VEGF and VEGFR2 immunofluorescence optimization
Vascular endothelial growth factor (VEGF) is one of the important growth factors/signaling factors that affect endothelial cells. It is involved in angiogenesis, vessel regrowth during wound healing, vessel development and other vascular functions. Since this is the most commonly studied growth factor in in vitro angiogenesis assays, I’ve been thinking about it for awhile. If vacuole formation on pnc-Si membranes indicates the first step toward tube formation, are bEnd cells on pnc-Si membranes overexpressing VEGF (and/or its receptors) in order to recruit more cells to the membrane window and initiate tube formation? One way to answer that question is to stain for VEGF and its receptors using immunofluorescence. The first step toward these experiments is to try to optimize the staining specificity and brightness by altering the concentrations of primary and secondary antibodies. I bought monoclonal antibodies against soluble VEGF (isoforms 121, 165 and 189) and VEGFR2 (the best characterized VEGF receptor). Therefore, the VEGF Ab should pick up changes in VEGF expression and the VEGFR2 Ab should pick up changes in receptor expression on cell surfaces – both possibilities on vacuolized cells. This experiment was done with P12 bEnd seeded at 50000 cells/cm2 on glass coverslips and grown for 11 days. Based on literature data, I chose 1:50, 1:100 and 1:200 dilutions for primary mVEGF and 1:50, 1:100 and 1:500 primary VEGFR2. The secondary concentrations were the same for both primaries – 1:20, 1:200 and 1:500. Secondary antibodies were conjugated with Northern Lights 493nm dye (similar to Alexa) to fluoresce green. I followed the protocol called ‘double immunofluorescence’ on the protocols page with counterstained nuclei.

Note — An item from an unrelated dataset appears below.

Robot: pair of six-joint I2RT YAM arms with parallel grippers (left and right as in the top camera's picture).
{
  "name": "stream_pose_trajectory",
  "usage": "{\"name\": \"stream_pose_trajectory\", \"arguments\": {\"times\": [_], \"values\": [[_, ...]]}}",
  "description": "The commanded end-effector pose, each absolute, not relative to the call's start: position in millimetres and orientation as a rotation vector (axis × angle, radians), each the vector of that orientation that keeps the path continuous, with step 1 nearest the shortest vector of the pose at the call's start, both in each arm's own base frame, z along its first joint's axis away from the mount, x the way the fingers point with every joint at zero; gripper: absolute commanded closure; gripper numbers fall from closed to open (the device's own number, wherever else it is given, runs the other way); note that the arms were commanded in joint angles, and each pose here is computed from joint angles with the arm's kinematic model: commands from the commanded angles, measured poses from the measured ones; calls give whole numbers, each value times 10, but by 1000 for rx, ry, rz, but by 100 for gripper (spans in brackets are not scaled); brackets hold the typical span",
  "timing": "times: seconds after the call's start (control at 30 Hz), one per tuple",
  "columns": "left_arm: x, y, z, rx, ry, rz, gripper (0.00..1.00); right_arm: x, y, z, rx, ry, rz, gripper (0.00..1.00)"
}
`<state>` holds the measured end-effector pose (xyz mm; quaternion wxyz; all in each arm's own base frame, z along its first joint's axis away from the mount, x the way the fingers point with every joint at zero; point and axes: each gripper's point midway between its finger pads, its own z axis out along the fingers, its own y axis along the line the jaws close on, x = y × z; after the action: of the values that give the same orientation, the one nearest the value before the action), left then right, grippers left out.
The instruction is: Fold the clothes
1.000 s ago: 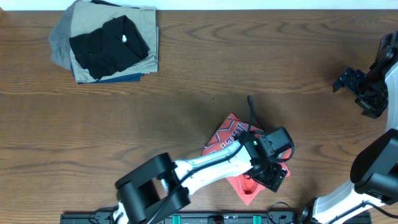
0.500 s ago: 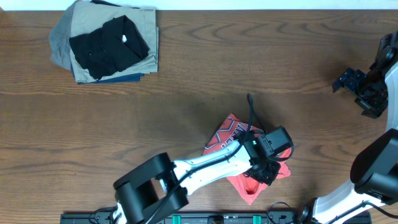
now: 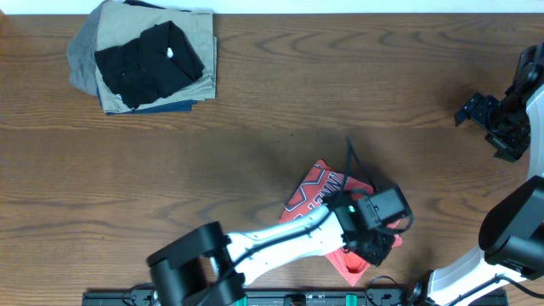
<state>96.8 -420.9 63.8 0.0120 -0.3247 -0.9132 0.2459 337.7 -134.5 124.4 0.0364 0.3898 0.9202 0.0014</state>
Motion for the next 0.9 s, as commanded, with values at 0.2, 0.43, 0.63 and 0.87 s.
{"name": "stream_pose_trajectory", "arguments": {"times": [0.2,0.43,0.63,0.87], "values": [[968,-4250,662,-986,-2856,772,40,3389,-1382,1258,1225,2807,-1,1],[1325,-3980,1548,-1012,-2974,903,39,3389,-1382,1258,1225,2807,-1,1],[1873,-3088,1583,-713,-3205,522,38,3389,-1382,1258,1225,2807,-1,1],[1992,-2720,1096,-516,-3149,344,49,3389,-1382,1258,1226,2807,-1,1]]}}
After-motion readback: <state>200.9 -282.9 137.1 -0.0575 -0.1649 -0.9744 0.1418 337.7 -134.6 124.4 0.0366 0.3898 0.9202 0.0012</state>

For VEGFR2, it looks like 1:50 primary with any secondary concentration and 1:100 primary with 1:200 or 1:500 secondary gave decent results. VEGFR2 expression seems to be perinuclear (punctate spots around nucleus), although it does spread away from the nucleus in some cells, with some background staining throughout. I will probably pick a middle of the road concentration here – probably 1:100 primary and 1:200 secondary.

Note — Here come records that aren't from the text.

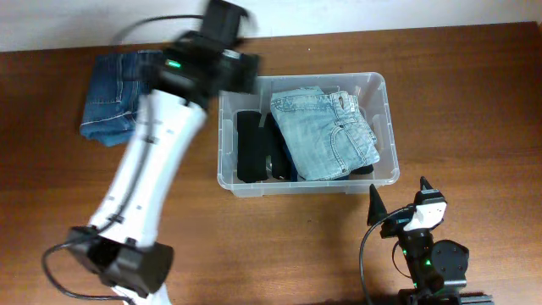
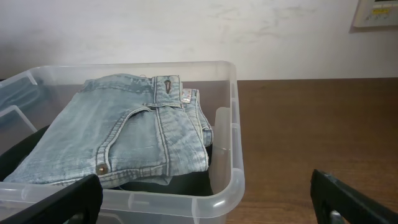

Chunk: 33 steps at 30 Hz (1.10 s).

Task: Pack container
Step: 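Move the left gripper to the dark blue jeans at top left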

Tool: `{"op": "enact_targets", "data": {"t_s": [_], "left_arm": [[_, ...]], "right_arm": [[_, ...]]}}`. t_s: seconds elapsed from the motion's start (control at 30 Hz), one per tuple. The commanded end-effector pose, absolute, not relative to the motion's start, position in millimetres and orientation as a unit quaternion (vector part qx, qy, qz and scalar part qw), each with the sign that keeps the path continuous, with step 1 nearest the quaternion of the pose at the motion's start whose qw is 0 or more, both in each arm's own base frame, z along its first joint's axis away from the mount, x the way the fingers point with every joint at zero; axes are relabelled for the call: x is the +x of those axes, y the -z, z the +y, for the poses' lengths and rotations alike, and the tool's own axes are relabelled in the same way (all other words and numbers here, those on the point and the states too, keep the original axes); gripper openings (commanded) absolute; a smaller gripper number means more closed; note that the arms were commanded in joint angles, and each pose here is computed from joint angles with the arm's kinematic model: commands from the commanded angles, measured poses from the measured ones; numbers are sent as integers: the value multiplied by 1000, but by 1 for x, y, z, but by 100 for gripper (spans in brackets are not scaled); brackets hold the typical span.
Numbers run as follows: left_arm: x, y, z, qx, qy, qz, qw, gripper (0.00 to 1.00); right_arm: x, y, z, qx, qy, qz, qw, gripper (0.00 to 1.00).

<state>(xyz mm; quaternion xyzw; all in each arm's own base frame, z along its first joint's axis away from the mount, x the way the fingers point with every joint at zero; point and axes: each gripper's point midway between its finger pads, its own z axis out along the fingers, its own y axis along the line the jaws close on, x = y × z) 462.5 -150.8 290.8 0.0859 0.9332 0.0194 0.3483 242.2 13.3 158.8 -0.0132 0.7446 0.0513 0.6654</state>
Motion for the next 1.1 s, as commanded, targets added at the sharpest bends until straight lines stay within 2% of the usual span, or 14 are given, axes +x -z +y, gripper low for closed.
{"op": "enact_targets", "data": {"t_s": [0.0,0.17,0.3,0.33,0.37,0.4,0.43,0.53,0.73,0.9,1.07], "left_arm": [[475,-307,-67,8,-68,931,360,99],[485,-303,15,-72,-94,928,354,99],[492,-287,54,-108,-86,931,339,99],[496,-282,62,-115,-84,931,337,92],[501,-276,70,-122,-82,930,337,68],[509,-268,78,-129,-79,929,337,52],[515,-262,83,-133,-77,929,338,46],[538,-233,102,-146,-79,927,337,45],[563,-168,122,-159,-84,935,307,27],[561,-111,129,-163,-85,950,253,24],[555,-88,129,-162,-85,957,223,23]], "right_arm": [[242,-158,13,-17,-51,744,666,98],[242,-158,13,-17,-51,744,666,98],[242,-158,13,-17,-51,744,666,98],[242,-158,13,-17,-51,744,666,98],[242,-158,13,-17,-51,744,666,98],[242,-158,13,-17,-51,744,666,98],[242,-158,13,-17,-51,744,666,98],[242,-158,13,-17,-51,744,666,98],[242,-158,13,-17,-51,744,666,99],[242,-158,13,-17,-51,744,666,98],[242,-158,13,-17,-51,744,666,98]]}}
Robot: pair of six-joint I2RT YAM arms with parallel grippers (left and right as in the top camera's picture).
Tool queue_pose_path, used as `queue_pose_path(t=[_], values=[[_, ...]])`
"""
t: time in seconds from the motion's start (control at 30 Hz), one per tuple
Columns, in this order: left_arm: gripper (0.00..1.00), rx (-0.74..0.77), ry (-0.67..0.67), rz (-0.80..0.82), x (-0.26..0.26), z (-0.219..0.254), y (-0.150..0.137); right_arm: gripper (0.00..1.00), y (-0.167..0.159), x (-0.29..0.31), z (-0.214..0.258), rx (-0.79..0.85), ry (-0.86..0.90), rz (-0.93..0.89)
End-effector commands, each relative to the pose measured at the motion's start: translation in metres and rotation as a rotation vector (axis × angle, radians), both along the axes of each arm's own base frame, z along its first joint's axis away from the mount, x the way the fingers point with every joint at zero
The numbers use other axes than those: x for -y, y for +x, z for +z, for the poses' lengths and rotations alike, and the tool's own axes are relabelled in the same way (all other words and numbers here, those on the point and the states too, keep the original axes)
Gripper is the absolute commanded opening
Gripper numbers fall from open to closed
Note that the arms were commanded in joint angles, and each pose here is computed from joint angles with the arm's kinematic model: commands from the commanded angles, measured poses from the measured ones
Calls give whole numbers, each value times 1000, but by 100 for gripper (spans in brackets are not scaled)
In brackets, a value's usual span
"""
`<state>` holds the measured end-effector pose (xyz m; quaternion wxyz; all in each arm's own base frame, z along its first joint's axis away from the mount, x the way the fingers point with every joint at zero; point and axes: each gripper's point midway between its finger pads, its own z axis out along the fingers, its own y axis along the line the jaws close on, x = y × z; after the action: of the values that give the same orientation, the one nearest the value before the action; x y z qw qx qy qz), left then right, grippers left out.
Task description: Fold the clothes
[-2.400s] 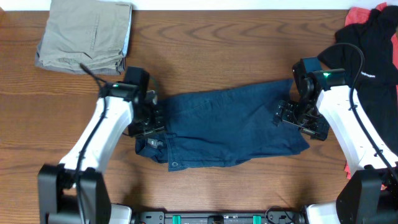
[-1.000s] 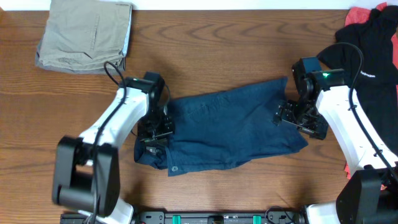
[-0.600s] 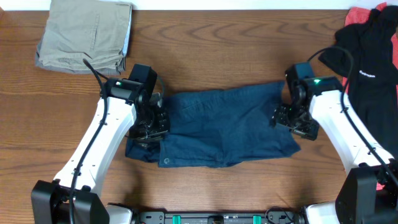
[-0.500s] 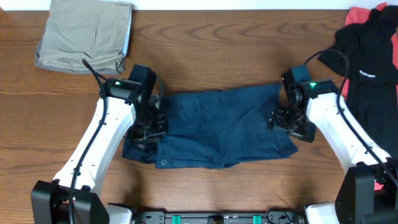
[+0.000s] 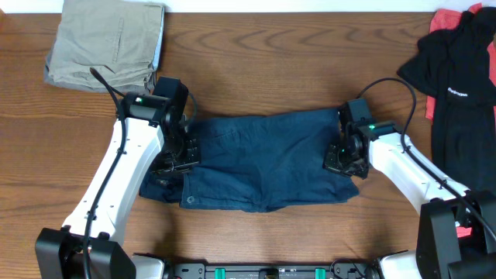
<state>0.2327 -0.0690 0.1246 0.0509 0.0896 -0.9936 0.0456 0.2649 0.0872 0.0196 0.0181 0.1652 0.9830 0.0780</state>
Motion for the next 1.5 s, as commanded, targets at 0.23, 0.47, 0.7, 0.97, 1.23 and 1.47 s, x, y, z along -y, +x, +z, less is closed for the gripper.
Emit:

The soluble VEGF expression was a bit different – there were also puncta of green but it seems like they tended to be distributed a bit further from the nucleus. It seems like either of the primary concentrations and 1:500 for secondary gave the best results, so I’ll be safe and stay with 1:100 for the primary and 1:500 for the secondary.

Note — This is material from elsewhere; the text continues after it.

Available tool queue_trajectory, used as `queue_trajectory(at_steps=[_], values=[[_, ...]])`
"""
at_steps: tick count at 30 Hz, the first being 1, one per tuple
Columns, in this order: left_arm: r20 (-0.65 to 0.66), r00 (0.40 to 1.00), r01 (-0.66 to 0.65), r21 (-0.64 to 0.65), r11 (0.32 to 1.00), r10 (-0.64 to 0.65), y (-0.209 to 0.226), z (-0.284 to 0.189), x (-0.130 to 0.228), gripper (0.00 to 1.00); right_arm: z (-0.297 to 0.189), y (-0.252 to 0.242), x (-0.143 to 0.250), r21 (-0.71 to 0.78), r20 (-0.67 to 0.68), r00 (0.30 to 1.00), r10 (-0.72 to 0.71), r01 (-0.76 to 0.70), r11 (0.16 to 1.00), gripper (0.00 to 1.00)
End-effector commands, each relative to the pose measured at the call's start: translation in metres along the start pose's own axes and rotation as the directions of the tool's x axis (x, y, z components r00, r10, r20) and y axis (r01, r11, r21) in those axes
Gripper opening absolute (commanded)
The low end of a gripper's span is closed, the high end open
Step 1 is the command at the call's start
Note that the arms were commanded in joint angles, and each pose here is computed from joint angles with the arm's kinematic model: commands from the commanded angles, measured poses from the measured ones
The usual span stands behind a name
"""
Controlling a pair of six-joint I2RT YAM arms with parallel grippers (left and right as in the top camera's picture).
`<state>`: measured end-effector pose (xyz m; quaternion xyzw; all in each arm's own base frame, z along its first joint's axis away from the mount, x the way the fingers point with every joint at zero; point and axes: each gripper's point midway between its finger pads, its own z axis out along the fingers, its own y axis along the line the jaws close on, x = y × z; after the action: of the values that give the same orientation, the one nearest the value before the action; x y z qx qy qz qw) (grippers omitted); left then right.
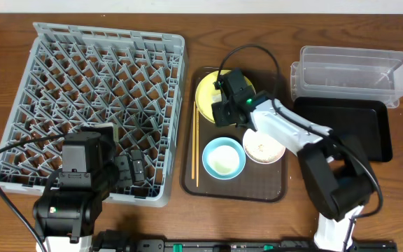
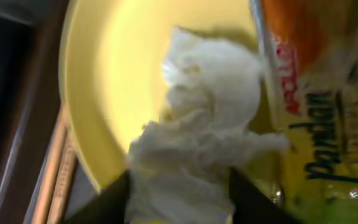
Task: Sort waste into correct bins and load items into the dishwasher
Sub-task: 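Reach the right gripper to the yellow plate and grasp the tissue, then carry the tissue with the right gripper and drop it in the clear bin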
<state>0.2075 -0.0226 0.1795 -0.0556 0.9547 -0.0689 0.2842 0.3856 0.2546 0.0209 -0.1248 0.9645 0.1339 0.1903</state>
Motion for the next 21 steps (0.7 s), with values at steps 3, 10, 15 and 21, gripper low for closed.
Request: queue_trajectory(at_steps=[3, 10, 15, 21], values=[[0.018, 1.000, 0.001, 0.011, 1.000, -0.001, -0.003, -0.006, -0.005, 0.98, -0.013, 0.006, -0.018, 0.001, 0.056, 0.998, 0.039, -0.040, 0.999, 0.14], [0.018, 1.000, 0.001, 0.011, 1.000, -0.001, -0.003, -0.006, -0.005, 0.98, -0.101, -0.022, -0.072, -0.005, 0.261, 0.962, 0.079, -0.081, 0.997, 0.07], [0.018, 1.000, 0.001, 0.011, 1.000, -0.001, -0.003, -0.006, -0.005, 0.98, -0.157, -0.080, -0.085, 0.097, 0.359, 0.924, 0.135, -0.181, 0.979, 0.06], [0.018, 1.000, 0.001, 0.012, 1.000, -0.001, -0.003, -0.006, -0.005, 0.98, -0.182, -0.179, -0.074, 0.224, 0.395, 0.876, 0.276, -0.383, 0.896, 0.02]])
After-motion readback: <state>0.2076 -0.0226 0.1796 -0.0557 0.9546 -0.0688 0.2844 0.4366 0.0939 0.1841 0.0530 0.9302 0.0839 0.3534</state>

As I imaged the cells stained for VEGF, I noticed definite 3D distribution of staining that I didn’t notice for VEGFR2 (when I changed focus, puncta came in and out of focus). The bottom figure shows the ‘normal’ focal plane with the nuclei in focus. I then changed the focal plane slightly above the nuclei (forgot to check the z-distance) and took the right image. Some puncta have totally disappeared and some have come into focus – many of them right above the nuclei.
As a control, I also stained a couple of coverslips for cadherins (cell-cell junction proteins) with a primary pan-cadherin antibody. Although cadherins are typically associated with intercellular junctions, these images are representative of previous cadherin images I’ve done. Importantly, the distribution of staining is markedly different than that of VEGF and VEGFR2, so the VEGF results are simply non-specific staining.
In conclusion, I’ve got some optimized antibody concentrations. Now I need to optimize the staining protocol (permeabilization methods, incubation times, etc.) and then I can move onto pnc-Si samples.